A fluid event-driven ATM network simulator with fluid leaky buckets, fluid bandwidth schedulers, and Markov-modulated fluid models for the sources is outlined in this model. Fluid versions of four common workloadprocessing schedulers are included in the overview of fluid-flow network modelling found in .non-work-conserving idle schedulers, FIFO schedulers, and priority schedulers are all examples of work-conserving schedulers. In, a fluid-flow model of the TCP protocol is suggested. Acknowledgments, lost traffic, timeouts, and retransmissions are all captured in this model, which is applicable to both slow start and congestion avoidance modes. Lastly, contrasts the complexity of fluid-based and packet-based simulations. Buffer occupancy, lost workload, and job sojourn times are all standard queuing processes of interest, and associated performance measures typically take the form of time averages and means. Sensitivity information is added to these statistics by infinitesimal perturbation analysis (IPA).More specifically; IPA is a sample-path method for calculating performance metric gradients in relation to important design/control parameters like buffer size and service and arrival process parameters. Formally, let be a random variable with real values that is affected by a real parameter, where is a real set. The parameter-dependent expectation function is next. The random variable is the IPA derivative (gradient), provided that it exists.

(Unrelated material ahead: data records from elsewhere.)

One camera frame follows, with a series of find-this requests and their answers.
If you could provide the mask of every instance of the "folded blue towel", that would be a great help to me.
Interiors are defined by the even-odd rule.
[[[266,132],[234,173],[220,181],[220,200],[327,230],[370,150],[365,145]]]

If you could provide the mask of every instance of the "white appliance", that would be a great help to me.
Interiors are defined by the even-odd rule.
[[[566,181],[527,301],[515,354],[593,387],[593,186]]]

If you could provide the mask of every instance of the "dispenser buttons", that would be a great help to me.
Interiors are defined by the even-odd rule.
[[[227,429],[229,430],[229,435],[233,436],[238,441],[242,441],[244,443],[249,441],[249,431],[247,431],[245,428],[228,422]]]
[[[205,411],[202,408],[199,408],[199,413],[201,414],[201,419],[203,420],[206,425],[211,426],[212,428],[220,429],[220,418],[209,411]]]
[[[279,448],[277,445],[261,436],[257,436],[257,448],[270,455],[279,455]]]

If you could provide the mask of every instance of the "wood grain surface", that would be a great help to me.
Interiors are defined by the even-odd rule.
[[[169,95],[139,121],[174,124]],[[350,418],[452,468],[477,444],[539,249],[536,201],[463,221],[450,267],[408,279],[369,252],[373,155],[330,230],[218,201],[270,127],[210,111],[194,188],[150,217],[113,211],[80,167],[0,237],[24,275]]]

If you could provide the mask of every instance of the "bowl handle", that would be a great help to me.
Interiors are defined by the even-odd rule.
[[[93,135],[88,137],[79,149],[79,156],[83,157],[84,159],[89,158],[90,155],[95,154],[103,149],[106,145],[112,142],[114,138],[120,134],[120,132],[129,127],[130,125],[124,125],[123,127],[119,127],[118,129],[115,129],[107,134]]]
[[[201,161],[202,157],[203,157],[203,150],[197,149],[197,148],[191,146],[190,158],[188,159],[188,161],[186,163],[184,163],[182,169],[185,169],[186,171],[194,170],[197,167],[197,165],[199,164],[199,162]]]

Since simulation-based mean-derivative estimates can be used to optimize objective functions formulated in terms of performance metrics of interest, IPA derivatives can theoretically serve as a foundation for research on design optimization and control applications for simulated systems. Cost functions that are linked to performance metrics, such as the link loss rate and the time average of link buffer occupancy (or, equivalently, the mean waiting time, according to Little's formula), are frequently used to express these objective functions. After that, simulation-based gradient-driven methods can make use of IPA derivatives to improve system performance. Furthermore, the aforementioned methods can be applied to real-world systems if the IPA derivatives are nonparametric—that is, they can be derived without making distributional assumptions about the underlying random processes. A telecom router that calculates IPA derivatives and updates them at packet arrival times is one example [1-5].

Conclusion

A control policy that adjusts network parameters like source arrival rate (for access control), link buffer size (for buffer size allocation), and link service rate (for bandwidth allocation) may try to use the observed values of performance metrics and their IPA derivatives for an online management and control application. Unfortunately, traditional queuing systems' IPA gradient estimators are frequently biased due to the discontinuous nature of their sample paths, which results in flawed IPA.As a result, fluid queuing systems, whose continuous sample paths produce impartial IPA gradients, have recently received more attention.